→ WHAT IS NEEDED:
Could you return each entry below exactly as written, minus any pictures?
** ENTRIES SUPPLIED follows **
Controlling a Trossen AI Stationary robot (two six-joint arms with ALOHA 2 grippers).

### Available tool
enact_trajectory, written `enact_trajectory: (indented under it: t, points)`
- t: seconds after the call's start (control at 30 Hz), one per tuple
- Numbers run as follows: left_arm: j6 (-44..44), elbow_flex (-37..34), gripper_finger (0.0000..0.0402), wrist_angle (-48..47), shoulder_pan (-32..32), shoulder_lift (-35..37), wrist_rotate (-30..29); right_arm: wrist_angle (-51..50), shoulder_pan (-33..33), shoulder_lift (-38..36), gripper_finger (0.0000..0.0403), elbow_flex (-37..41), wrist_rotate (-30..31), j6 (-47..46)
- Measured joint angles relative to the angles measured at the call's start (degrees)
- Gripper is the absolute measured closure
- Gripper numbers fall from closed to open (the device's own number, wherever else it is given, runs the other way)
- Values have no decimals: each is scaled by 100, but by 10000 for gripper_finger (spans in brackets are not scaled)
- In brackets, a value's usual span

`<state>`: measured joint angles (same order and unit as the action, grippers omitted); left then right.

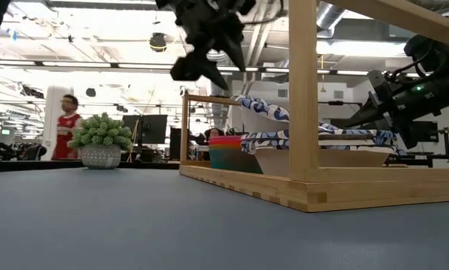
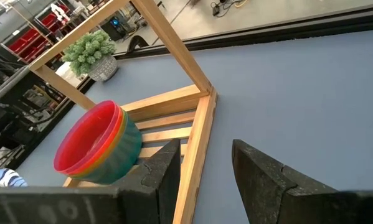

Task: Place and stack bowls onto a shelf
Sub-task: Stack the white blue bowl on top of the white blue bowl on the shelf, then return to Home Position

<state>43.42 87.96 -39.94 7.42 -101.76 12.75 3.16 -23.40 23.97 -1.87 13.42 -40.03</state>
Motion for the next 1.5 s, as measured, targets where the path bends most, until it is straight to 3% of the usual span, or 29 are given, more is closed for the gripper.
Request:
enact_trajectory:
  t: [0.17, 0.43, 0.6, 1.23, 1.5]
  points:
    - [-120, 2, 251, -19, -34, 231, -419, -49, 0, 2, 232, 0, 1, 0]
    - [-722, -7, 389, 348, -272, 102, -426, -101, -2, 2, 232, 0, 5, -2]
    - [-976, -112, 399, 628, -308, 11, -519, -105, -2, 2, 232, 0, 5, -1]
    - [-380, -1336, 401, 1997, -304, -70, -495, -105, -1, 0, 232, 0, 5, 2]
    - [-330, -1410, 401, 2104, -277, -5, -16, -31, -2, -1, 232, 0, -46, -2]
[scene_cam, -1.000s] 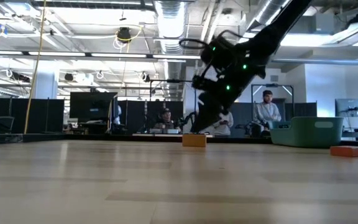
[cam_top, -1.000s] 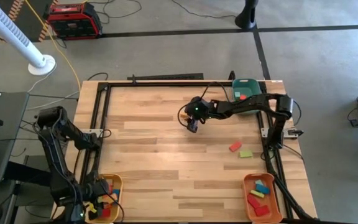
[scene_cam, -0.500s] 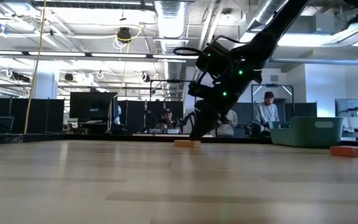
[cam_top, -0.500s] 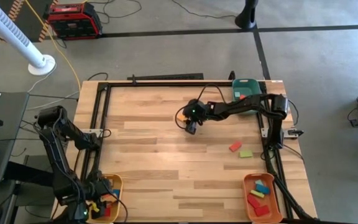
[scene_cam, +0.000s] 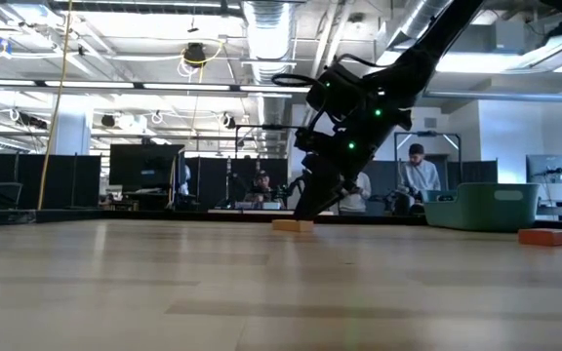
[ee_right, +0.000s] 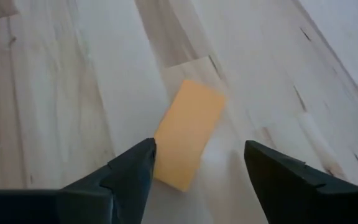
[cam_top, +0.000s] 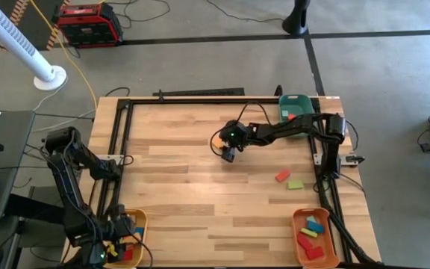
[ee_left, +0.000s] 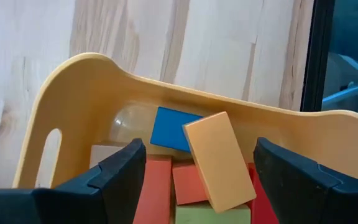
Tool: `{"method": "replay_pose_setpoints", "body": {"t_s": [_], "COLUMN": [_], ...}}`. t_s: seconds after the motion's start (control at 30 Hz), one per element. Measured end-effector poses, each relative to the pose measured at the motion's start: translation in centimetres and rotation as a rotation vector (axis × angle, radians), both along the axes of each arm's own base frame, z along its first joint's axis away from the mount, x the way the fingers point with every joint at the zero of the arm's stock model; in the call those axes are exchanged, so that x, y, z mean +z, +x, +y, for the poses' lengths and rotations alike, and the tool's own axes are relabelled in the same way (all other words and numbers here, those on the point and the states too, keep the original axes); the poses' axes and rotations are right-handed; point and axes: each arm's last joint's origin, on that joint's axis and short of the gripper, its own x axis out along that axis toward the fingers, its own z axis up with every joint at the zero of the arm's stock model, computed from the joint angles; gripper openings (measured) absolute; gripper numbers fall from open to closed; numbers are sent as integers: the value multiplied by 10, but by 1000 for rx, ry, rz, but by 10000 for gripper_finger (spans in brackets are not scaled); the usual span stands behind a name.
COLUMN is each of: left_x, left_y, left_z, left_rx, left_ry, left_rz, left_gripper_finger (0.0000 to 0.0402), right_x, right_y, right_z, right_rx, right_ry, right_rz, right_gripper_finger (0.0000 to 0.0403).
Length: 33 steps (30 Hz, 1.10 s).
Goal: Sort blocks by size
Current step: Put the yellow thin rectangle block into the orange bin
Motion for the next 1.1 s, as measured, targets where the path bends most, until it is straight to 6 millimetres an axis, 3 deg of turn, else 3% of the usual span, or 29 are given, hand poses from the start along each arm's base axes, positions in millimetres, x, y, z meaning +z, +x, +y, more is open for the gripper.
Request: {"method": "replay_pose_setpoints", "body": {"t_s": [0.57,0.87,1.1], "left_x": [0,0,0], "left_y": [0,0,0], "left_z": [0,0,0], "left_rx": [-71,-71,-71], "left_ry": [34,33,33], "left_rz": [-6,-6,-6], "left_gripper_finger": [285,285,285], "right_x": [12,-23,-25], "right_y": [4,13,13], "right_z": [14,19,24], "right_rx": [-10,0,-35], "right_ry": [-64,-12,-61], "right_rz": [-43,-14,16], "right_gripper_finger": [281,281,253]}}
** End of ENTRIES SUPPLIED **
→ REPLY:
Controlling a Trossen AI Stationary robot (two six-joint arms with ALOHA 2 grippers).

### Available tool
enact_trajectory, written `enact_trajectory: (indented under it: t, points)`
- t: seconds after the call's start (control at 30 Hz), one per tuple
- Numbers run as follows: left_arm: j6 (-44..44), elbow_flex (-37..34), gripper_finger (0.0000..0.0402), wrist_angle (-48..47), shoulder_pan (-32..32), shoulder_lift (-35..37), wrist_rotate (-30..29); right_arm: wrist_angle (-51..50), shoulder_pan (-33..33), shoulder_lift (-38..36), gripper_finger (0.0000..0.0403), elbow_flex (-37..41), wrist_rotate (-30..31), j6 (-47..46)
- Measured joint angles relative to the angles measured at the call's start (degrees)
- Gripper is the absolute measured closure
- Gripper numbers fall from closed to open (the device's own number, wherever else it is given, runs the other way)
- Values have no decimals: each is scaled by 100, but by 10000 for gripper_finger (spans in brackets are not scaled)
- In brackets, a value's usual span

`<state>`: measured joint angles (same order and unit as the action, grippers omitted); left then right.


Task: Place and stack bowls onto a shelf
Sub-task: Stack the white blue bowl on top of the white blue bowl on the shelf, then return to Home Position

<state>43.42 87.96 -39.94 7.42 -101.76 12.75 3.16 -23.40 23.97 -1.87 13.42 -40.03</state>
Motion for the next 1.5 s, as measured, targets where the path bends most, until it is straight to 3% of the usual span, or 29 are given, more is closed for the gripper.
Request:
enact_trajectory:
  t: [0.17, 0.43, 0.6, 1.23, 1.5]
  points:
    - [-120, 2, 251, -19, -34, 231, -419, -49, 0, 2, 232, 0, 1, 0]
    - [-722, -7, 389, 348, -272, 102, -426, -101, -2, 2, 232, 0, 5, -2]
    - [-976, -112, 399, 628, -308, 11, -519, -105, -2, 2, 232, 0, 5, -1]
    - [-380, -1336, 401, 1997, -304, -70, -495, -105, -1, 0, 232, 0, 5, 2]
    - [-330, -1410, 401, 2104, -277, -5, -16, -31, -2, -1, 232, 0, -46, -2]
[scene_cam, -1.000s] 
[cam_top, -1.000s] 
[scene_cam, -0.500s] 
[cam_top, -0.500s] 
[scene_cam, +0.000s] 
[ee_right, +0.000s] 
[cam_top, +0.000s] 
[ee_left, +0.000s] 
Tool: `{"method": "replay_pose_setpoints", "body": {"t_s": [_], "COLUMN": [_], ...}}`. t_s: seconds after the motion's start (control at 30 Hz), one per element. Measured end-effector poses, each relative to the pose measured at the motion's start: translation in centimetres and rotation as a rotation vector (axis × angle, radians), both along the axes of each arm's own base frame, z along its first joint's axis away from the mount, x the way the fingers point with every joint at the zero of the arm's stock model; in the call those axes are exchanged, so that x, y, z mean +z, +x, +y, for the poses' lengths and rotations alike, and the tool's own axes are relabelled in the same way (all other words and numbers here, those on the point and the states too, keep the original axes); the poses' axes and rotations are right-handed; point and axes: each arm's last joint's origin, on that joint's axis and short of the gripper, its own x axis out along that axis toward the fingers, its own z axis up with every joint at the zero of the arm's stock model, computed from the joint angles; gripper openings (measured) absolute; gripper numbers fall from open to closed; numbers are sent as integers: the value multiplied by 10, but by 1000 for rx, ry, rz, but by 10000 for gripper_finger (spans in brackets are not scaled); the usual span stands behind a name.
COLUMN is each of: left_x, left_y, left_z, left_rx, left_ry, left_rz, left_gripper_finger (0.0000 to 0.0402), right_x, right_y, right_z, right_rx, right_ry, right_rz, right_gripper_finger (0.0000 to 0.0403).
Length: 33 steps (30 Hz, 1.10 s).
Goal: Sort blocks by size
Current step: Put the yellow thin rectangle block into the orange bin
Motion for the next 1.1 s, as measured, targets where the path bends most, until it is straight to 6 millimetres an axis, 3 deg of turn, else 3% of the usual span, or 29 are given, hand poses from the start along each arm's base axes, positions in millimetres, x, y, z meaning +z, +x, +y, more is open for the gripper.
Request: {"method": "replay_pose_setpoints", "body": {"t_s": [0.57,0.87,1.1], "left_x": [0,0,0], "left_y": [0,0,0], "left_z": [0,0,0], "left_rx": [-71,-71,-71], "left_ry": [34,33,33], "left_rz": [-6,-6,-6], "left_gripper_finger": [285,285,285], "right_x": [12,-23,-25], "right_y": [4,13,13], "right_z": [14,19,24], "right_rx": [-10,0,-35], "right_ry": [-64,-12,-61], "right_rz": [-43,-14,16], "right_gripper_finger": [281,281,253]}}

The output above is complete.